_Work required_. Word for word, set down every line of the entries below from the line with "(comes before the" to the line with "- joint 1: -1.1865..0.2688", including both, and no other line.

_Stored data_.
════

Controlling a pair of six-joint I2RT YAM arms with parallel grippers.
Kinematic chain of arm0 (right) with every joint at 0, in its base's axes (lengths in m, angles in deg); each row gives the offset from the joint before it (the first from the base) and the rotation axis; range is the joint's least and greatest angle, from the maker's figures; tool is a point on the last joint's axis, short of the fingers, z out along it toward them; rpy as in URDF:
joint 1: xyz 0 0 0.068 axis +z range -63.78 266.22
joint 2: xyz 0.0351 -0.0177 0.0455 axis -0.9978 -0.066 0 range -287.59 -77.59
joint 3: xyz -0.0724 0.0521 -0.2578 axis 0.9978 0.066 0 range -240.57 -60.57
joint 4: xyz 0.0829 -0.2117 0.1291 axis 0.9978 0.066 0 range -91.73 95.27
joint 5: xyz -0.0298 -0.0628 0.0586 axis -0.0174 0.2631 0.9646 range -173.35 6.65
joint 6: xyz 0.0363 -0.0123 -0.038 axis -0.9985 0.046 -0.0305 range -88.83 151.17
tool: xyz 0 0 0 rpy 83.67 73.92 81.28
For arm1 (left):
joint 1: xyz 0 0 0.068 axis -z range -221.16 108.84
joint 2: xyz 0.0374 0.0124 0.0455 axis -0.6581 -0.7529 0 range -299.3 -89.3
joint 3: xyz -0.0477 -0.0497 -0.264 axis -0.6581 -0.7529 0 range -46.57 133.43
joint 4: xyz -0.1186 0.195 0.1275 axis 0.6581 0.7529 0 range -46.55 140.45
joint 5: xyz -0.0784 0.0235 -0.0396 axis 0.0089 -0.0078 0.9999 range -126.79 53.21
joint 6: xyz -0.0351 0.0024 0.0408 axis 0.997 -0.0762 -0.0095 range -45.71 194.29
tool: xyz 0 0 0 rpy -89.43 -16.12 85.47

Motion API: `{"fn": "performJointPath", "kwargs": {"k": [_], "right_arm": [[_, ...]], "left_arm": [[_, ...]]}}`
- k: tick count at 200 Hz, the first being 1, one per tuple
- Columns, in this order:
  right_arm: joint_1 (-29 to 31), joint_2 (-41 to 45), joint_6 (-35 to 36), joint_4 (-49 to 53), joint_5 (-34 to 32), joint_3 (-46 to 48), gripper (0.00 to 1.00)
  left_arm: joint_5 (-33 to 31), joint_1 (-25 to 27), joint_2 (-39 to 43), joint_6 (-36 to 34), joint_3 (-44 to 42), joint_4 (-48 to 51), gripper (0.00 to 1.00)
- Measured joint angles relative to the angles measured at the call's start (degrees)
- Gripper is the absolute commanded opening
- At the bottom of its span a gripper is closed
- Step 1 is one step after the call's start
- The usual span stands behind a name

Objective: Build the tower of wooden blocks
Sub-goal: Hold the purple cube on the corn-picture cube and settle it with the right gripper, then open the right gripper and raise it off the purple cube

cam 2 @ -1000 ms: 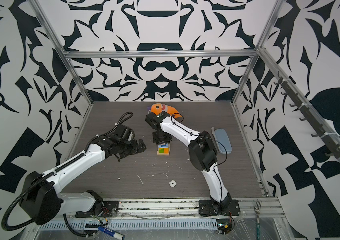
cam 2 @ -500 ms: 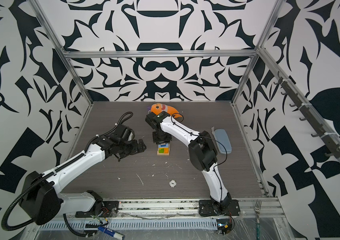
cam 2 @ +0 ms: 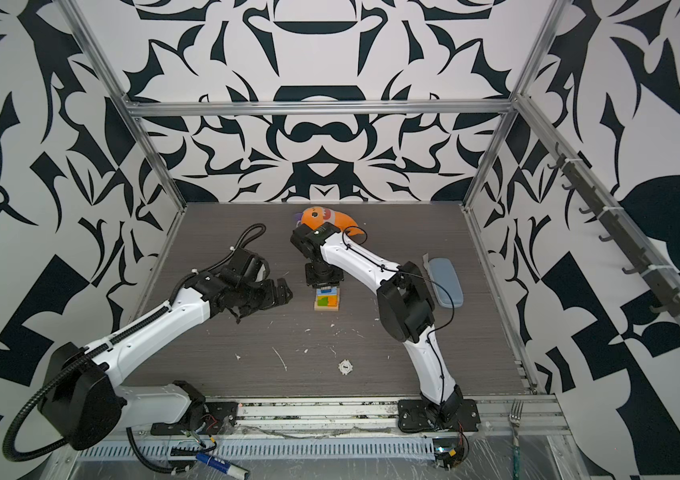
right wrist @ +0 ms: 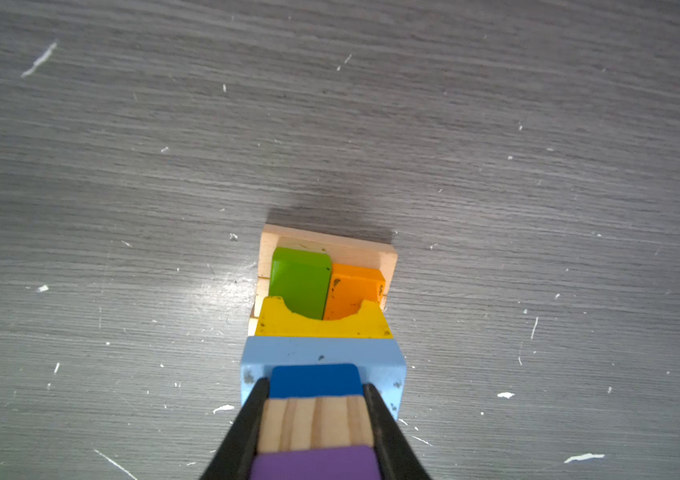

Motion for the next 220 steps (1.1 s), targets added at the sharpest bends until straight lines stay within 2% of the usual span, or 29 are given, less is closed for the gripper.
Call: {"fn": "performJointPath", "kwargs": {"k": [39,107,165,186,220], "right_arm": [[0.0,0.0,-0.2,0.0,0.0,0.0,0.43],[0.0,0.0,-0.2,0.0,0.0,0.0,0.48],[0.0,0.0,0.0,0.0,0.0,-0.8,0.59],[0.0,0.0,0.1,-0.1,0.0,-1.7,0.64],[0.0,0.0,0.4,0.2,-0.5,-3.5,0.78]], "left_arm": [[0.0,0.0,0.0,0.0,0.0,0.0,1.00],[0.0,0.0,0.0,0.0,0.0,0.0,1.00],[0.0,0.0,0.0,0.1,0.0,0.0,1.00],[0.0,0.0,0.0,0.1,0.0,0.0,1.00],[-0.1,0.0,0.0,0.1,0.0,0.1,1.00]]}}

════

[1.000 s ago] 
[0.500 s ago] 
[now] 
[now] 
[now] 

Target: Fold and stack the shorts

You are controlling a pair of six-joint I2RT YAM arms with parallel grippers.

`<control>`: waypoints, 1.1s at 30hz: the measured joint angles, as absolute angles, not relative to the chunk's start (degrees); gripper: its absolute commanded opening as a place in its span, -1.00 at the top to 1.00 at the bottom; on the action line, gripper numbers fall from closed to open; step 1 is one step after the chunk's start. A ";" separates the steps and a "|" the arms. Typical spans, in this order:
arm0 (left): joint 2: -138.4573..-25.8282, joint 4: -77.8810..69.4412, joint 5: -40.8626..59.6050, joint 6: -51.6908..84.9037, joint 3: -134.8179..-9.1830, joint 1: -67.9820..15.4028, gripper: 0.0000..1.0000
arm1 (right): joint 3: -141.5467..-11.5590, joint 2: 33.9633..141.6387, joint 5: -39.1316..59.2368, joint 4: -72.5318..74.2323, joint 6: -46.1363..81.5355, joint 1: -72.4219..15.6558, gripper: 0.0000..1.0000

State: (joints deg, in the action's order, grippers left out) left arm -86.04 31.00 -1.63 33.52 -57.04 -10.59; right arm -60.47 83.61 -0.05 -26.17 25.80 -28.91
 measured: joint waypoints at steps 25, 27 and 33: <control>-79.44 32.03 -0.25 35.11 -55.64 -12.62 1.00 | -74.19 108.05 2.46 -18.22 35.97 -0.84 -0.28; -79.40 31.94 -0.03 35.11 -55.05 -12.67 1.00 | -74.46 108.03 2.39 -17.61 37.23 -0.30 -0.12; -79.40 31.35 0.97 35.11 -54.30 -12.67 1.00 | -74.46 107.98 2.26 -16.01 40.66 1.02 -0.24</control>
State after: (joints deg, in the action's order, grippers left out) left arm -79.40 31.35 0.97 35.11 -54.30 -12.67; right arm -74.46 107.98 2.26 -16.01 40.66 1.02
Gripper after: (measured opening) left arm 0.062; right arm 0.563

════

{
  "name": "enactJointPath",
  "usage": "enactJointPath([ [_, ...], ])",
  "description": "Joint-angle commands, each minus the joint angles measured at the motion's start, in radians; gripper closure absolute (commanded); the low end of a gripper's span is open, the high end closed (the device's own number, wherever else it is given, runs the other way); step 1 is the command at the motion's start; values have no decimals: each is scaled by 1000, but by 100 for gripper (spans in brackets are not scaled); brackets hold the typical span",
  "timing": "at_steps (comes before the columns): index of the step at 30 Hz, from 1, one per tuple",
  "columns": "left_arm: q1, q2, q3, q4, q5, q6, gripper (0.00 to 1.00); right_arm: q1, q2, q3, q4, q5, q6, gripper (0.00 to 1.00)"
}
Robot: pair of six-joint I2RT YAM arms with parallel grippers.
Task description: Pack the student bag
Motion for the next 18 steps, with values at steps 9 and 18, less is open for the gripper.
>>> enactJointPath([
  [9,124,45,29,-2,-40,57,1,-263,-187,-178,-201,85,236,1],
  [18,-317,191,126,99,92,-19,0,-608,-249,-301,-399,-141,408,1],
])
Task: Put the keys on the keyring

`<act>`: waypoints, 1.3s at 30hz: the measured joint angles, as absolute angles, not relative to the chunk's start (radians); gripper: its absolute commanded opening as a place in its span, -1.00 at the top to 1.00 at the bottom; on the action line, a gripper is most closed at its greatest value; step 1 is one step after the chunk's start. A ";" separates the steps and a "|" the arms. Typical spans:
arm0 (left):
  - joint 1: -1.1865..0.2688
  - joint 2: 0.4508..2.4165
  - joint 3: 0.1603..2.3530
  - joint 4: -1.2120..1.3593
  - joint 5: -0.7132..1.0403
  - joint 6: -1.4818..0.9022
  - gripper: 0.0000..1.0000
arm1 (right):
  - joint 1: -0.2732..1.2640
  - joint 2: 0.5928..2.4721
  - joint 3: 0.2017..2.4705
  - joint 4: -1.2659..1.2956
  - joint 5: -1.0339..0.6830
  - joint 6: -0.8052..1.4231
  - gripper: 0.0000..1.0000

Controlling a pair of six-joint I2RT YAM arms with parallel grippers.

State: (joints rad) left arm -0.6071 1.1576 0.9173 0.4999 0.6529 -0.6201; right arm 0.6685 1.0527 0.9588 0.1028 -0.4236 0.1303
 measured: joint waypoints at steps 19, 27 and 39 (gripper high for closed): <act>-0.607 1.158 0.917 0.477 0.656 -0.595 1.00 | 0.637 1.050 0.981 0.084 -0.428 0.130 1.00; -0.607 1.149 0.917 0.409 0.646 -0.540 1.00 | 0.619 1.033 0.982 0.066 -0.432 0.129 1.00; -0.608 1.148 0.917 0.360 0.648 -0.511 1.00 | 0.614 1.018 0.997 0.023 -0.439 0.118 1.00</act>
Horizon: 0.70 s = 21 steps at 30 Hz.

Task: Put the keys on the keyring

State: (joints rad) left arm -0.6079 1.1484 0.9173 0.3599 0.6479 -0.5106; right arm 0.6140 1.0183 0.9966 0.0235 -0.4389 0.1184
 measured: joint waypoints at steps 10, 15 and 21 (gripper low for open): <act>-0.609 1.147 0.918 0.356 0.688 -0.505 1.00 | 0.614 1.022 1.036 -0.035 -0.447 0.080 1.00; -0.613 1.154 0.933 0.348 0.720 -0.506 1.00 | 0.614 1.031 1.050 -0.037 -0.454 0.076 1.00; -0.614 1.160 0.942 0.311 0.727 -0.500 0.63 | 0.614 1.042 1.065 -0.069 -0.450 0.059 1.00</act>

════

_Task output_.
  "timing": "at_steps (comes before the columns): index of the step at 30 Hz, from 1, one per tuple",
  "columns": "left_arm: q1, q2, q3, q4, q5, q6, gripper (0.00 to 1.00); right_arm: q1, q2, q3, q4, q5, q6, gripper (0.00 to 1.00)"
}
Robot: pair of six-joint I2RT YAM arms with parallel grippers.
Task description: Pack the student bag
Motion for the next 18 steps, with values at steps 9 and 18, less is open for the gripper.
>>> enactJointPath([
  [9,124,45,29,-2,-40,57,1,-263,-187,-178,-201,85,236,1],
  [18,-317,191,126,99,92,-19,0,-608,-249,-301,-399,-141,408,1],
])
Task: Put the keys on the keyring

`<act>`: waypoints, 1.3s at 30hz: the measured joint angles, as absolute angles, not relative to the chunk's start (radians); gripper: its absolute commanded opening as a place in its span, -1.00 at the top to 1.00 at the bottom; on the action line, a gripper is most closed at its greatest value; step 1 is one step after the chunk's start. A ";" separates the steps and a "|" the arms. Typical spans:
arm0 (left):
  - joint 1: -1.1865..0.2688

This exercise has nothing further to it.